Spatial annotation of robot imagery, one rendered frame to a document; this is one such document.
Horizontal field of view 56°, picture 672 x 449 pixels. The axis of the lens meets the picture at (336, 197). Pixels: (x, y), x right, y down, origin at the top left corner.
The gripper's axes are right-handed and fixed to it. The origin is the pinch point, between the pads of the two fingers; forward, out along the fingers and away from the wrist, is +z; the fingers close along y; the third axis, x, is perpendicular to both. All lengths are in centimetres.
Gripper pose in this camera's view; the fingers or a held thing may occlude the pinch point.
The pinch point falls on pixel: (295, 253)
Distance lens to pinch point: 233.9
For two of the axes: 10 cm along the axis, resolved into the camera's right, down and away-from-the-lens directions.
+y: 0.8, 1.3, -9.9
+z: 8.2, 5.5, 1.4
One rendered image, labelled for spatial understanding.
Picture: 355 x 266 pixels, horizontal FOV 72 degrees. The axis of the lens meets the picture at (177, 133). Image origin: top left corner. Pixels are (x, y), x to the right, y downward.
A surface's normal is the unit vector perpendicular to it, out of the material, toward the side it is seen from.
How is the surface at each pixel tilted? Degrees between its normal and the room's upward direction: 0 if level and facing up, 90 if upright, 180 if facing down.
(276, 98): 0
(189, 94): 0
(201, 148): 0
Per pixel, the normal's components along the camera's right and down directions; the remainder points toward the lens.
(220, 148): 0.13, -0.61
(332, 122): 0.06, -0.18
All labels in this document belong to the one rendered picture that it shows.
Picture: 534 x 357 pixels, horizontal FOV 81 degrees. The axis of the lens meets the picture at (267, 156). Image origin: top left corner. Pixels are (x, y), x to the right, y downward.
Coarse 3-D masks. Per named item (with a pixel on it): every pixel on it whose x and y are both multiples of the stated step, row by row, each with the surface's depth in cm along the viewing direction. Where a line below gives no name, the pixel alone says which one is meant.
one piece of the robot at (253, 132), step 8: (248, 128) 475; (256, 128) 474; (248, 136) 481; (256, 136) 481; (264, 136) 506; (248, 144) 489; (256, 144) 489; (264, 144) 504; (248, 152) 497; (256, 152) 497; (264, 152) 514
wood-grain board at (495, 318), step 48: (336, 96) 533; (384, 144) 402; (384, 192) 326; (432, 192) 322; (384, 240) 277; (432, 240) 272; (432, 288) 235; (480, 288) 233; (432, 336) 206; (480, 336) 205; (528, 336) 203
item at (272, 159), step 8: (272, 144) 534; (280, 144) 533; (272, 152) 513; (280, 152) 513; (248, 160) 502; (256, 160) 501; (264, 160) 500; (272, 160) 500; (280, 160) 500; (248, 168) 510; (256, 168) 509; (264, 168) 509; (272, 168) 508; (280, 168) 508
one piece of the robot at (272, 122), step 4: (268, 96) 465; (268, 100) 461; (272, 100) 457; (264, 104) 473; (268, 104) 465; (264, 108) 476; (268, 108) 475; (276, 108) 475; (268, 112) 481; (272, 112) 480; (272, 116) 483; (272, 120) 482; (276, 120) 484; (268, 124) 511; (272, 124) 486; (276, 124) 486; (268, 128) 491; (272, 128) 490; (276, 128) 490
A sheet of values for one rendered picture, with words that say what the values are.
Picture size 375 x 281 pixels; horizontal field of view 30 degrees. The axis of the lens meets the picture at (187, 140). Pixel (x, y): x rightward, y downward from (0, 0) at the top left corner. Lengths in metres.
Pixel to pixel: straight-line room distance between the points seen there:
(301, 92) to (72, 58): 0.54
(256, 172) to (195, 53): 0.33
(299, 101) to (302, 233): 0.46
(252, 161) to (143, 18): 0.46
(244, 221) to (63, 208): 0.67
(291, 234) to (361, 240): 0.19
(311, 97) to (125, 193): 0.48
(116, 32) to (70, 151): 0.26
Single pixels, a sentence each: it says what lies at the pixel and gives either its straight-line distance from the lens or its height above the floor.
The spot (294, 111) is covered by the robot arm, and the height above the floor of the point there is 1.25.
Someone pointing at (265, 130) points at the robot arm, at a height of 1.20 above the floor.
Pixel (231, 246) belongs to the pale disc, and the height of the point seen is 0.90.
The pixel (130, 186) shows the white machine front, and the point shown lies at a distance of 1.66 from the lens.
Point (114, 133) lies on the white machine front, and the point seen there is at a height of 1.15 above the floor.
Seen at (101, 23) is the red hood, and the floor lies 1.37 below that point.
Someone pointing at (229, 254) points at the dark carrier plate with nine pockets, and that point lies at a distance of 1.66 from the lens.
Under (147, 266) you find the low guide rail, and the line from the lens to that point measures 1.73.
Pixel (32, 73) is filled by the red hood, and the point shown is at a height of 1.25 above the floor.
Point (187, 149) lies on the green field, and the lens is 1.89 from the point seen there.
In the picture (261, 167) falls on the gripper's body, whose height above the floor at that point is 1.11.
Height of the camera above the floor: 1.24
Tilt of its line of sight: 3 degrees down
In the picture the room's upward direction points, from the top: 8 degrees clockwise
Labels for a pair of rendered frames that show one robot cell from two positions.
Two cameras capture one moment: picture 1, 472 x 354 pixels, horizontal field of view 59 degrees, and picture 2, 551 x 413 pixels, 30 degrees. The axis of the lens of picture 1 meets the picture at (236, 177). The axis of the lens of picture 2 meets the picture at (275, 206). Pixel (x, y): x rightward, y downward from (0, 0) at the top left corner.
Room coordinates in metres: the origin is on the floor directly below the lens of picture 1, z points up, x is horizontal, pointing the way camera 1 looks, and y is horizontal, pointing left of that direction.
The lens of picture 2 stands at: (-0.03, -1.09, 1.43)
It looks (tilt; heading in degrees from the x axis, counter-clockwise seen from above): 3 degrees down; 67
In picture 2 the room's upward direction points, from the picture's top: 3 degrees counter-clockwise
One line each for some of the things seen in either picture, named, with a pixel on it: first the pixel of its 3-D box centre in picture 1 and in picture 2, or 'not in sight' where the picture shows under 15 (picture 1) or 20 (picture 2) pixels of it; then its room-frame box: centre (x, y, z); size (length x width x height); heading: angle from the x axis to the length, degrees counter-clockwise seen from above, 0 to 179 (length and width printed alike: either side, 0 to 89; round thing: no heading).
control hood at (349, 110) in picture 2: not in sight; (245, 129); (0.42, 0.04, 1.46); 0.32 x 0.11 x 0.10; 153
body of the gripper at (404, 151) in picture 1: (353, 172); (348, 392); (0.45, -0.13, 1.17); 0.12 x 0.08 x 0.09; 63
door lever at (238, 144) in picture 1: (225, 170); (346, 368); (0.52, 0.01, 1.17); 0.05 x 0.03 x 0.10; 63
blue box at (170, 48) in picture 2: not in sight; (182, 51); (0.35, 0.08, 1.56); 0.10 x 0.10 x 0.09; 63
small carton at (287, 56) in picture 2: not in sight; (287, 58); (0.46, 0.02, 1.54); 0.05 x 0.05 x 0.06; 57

To do
Respond with the count of lines above holding the string "this", and leave out everything else.

Expected output
3